Your objective:
Read through the data, and wherever a line holds the word "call", write that line out.

Collected data:

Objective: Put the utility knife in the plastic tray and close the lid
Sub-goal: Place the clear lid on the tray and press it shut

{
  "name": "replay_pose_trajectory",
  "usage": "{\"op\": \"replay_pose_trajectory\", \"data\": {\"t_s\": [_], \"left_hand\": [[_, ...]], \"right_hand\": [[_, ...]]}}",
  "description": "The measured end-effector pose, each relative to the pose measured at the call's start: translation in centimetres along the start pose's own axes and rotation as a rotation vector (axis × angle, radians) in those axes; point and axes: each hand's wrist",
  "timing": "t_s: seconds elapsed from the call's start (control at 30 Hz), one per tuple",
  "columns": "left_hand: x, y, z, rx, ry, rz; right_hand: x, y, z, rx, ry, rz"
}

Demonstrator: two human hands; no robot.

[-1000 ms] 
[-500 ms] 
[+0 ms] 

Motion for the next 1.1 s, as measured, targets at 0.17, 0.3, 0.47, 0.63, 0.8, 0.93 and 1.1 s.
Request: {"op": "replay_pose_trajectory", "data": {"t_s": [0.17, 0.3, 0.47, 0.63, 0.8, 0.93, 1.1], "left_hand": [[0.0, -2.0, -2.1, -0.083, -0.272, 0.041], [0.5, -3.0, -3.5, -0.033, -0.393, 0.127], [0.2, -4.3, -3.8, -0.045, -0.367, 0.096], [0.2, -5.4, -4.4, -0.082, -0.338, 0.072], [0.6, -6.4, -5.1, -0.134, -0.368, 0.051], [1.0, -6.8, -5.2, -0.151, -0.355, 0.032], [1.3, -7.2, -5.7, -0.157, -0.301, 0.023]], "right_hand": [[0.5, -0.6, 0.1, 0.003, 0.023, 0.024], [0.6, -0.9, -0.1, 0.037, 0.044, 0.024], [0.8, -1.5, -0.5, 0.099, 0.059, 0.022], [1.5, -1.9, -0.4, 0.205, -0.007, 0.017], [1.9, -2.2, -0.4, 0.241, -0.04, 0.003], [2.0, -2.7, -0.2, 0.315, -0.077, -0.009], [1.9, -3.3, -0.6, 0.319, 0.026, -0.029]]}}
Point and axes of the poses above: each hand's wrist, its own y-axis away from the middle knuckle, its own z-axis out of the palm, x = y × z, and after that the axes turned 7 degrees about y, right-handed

Written answer:
  "description": "The measured end-effector pose, each relative to the pose measured at the call's start: translation in centimetres along the start pose's own axes and rotation as a rotation vector (axis × angle, radians) in those axes; point and axes: each hand's wrist",
  "timing": "t_s: seconds elapsed from the call's start (control at 30 Hz), one per tuple",

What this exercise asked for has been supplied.